Abstract

The potential of immunotherapy for brain cancer remains limited due to the presence of a restrictive blood-brain barrier and suppressive tumor microenvironment. Therefore, developing strategies to improve the efficacy of molecular and cellular immunotherapy is in urgent need. In this thesis, I explore the potential of therapeutic ultrasound under fluid flow conditions to enhance endothelial cell permeabilization and immunobiology for improving immunotherapy. Here, fluidic systems were employed to cultivate and treat two human endothelial cell types, either umbilical vein (HUVEC) or brain endothelial cells (HBEC-5i), under flow conditions. The findings demonstrated a direct correlation between microbubble flow velocity and ultrasound-assisted cell permeabilization. The velocity of microbubble perfusion also substantially influenced the dynamics of Ca2+ influx in endothelial cells. Additionally, shear-flow preconditioning influenced endothelial cells' cytokine profile, significantly enhancing their susceptibility to ultrasound.
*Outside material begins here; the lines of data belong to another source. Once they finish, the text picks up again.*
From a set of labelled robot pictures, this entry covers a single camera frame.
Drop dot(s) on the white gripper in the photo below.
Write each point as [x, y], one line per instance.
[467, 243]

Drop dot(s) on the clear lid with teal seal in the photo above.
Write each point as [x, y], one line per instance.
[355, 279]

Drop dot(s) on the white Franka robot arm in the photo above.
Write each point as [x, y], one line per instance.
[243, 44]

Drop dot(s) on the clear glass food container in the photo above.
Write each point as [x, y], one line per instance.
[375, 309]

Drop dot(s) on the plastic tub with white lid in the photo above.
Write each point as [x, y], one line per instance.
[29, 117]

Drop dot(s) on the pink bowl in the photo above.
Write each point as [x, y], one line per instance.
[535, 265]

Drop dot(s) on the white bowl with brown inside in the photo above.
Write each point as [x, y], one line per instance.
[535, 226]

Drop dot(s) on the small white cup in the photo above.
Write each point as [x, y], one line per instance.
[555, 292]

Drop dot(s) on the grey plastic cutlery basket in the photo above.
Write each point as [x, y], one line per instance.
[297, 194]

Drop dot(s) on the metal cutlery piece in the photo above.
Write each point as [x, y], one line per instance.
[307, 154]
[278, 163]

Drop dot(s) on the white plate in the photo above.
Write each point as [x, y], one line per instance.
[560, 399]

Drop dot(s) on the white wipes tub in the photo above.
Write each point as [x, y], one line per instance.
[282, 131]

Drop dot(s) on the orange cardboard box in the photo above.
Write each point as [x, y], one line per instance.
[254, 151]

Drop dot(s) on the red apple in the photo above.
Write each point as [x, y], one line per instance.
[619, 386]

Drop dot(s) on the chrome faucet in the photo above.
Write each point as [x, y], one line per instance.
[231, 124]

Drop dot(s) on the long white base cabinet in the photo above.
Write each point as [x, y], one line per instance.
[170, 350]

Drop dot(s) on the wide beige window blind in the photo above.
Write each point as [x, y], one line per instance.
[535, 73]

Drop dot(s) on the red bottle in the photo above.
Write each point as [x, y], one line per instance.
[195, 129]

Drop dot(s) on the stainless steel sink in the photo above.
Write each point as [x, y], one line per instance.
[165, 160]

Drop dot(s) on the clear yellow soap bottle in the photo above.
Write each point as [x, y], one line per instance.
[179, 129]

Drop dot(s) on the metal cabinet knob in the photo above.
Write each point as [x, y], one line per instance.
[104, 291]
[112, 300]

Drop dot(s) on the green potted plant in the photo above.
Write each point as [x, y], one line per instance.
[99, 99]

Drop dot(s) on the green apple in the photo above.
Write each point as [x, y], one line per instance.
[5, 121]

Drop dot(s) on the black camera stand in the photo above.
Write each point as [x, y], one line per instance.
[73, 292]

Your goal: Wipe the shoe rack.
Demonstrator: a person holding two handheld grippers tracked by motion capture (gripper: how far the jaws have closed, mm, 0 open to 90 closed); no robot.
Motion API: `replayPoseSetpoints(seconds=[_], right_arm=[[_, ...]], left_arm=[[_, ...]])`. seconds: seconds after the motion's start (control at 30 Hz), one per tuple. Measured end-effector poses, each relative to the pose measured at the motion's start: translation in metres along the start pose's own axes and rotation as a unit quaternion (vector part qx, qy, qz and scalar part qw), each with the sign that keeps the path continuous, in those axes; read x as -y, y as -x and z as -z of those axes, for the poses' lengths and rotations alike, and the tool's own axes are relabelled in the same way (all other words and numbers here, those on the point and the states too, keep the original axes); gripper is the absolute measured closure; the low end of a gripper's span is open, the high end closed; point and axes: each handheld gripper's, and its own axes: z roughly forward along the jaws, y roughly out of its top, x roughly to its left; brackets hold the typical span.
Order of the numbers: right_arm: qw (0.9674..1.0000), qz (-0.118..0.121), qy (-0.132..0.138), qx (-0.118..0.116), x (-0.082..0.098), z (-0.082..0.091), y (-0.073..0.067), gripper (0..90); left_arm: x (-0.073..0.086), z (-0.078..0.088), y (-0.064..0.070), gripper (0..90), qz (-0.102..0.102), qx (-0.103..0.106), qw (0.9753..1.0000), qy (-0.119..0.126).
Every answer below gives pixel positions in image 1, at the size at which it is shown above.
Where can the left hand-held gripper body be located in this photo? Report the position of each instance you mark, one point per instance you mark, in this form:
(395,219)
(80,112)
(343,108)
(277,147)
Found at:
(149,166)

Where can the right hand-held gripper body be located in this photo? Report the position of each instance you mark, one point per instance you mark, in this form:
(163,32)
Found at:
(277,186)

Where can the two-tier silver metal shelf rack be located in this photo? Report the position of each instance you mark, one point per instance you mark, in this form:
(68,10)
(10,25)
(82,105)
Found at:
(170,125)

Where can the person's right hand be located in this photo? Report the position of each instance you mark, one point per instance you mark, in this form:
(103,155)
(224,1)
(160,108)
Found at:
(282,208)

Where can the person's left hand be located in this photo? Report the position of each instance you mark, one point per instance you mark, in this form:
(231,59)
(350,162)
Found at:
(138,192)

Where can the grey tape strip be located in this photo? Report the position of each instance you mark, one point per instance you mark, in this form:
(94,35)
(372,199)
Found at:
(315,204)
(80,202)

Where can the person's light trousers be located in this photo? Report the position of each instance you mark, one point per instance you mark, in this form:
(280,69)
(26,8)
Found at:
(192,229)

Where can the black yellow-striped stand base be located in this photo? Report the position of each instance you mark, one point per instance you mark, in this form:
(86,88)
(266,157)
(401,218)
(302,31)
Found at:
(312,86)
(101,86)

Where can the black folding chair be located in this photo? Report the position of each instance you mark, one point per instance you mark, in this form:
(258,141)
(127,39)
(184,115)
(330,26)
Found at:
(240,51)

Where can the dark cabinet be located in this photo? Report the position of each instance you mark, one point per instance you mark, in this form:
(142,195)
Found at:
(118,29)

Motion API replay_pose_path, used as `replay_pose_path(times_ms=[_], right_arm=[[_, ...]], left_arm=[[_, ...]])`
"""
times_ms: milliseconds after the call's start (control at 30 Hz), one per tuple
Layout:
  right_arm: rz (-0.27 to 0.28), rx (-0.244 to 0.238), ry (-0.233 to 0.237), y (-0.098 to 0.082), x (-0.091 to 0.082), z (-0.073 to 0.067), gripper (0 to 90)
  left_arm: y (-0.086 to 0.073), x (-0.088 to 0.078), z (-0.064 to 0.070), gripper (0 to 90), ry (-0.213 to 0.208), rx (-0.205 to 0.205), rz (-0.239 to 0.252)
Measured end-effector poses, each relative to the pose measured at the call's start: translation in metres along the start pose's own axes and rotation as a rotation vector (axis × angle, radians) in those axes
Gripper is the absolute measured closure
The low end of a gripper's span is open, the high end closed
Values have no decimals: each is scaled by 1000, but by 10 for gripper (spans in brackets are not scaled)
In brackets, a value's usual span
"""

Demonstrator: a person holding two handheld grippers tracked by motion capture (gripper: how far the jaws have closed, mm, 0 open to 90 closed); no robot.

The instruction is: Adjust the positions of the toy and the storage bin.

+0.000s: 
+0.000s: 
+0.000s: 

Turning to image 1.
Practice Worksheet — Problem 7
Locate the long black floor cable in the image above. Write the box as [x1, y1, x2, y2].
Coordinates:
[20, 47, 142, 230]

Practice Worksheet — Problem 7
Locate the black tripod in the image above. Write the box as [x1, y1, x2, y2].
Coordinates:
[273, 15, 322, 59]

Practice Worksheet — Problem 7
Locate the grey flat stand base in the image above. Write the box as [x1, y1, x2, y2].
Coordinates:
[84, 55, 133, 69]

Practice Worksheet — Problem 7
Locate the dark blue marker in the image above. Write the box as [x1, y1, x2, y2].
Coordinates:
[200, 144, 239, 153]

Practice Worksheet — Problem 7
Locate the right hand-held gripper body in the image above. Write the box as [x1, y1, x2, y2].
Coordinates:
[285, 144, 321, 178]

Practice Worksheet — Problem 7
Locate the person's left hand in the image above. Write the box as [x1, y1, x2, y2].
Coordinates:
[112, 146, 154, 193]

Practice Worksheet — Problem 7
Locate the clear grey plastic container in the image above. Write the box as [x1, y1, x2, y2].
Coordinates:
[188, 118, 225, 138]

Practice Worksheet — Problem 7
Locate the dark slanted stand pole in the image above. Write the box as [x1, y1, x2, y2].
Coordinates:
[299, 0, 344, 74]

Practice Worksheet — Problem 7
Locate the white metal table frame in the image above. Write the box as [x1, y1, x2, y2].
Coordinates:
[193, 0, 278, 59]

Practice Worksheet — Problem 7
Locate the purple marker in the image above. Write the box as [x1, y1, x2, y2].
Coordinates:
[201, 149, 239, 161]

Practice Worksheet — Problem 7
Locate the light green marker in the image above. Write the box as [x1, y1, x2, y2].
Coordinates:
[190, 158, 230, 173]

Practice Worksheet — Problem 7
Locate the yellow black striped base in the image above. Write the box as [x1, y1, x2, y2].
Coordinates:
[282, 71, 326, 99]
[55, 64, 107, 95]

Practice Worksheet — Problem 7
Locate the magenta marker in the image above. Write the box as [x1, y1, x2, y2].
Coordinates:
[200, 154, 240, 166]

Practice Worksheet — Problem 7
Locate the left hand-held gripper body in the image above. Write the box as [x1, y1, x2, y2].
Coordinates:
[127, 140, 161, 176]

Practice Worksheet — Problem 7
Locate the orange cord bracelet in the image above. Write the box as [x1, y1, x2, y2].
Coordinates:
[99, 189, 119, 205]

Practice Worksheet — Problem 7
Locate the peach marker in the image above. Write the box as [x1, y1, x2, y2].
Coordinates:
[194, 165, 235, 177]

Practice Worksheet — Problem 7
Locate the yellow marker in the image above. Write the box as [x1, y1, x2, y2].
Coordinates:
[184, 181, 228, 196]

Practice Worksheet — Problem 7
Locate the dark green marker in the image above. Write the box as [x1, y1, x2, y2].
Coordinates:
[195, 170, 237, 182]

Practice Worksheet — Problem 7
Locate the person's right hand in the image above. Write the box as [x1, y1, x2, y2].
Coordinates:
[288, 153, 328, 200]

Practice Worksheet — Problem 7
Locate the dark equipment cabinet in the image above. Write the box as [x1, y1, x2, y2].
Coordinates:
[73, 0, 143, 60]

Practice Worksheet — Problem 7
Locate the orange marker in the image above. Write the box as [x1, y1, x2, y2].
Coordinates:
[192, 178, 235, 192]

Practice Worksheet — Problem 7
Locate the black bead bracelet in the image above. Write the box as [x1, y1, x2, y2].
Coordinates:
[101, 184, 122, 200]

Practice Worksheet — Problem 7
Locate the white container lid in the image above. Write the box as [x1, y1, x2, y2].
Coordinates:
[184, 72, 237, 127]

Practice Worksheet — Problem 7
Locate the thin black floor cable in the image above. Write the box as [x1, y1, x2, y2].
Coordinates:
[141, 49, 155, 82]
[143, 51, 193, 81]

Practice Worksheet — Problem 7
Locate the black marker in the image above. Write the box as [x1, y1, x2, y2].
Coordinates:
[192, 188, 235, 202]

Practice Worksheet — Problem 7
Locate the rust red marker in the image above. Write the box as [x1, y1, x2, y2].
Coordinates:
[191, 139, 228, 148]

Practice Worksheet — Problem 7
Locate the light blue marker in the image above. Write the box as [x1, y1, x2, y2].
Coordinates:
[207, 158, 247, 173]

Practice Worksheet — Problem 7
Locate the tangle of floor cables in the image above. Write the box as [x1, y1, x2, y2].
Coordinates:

Furthermore, distinct microbubble flow patterns dramatically influenced the efficiency of cell permeabilization. Building on these findings, I explored the effects of microbubble-induced shear stress on endothelial cell immunobiology. Ultrasound-stimulated microbubbles led to a time-dependent upregulation of cell adhesion molecules involved in immune cell homing. Additionally, ultrasound treatment under identical conditions significantly increased the secretion of 20 cytokines and chemokines 4 hours post-sonication, improving CAR NK-92 cells homing and trafficking. Overall, this thesis highlights the potential of ultrasound-activated microbubbles to overcome the challenges of tumor microenvironments, thereby enhancing the efficacy of cellular immunotherapy.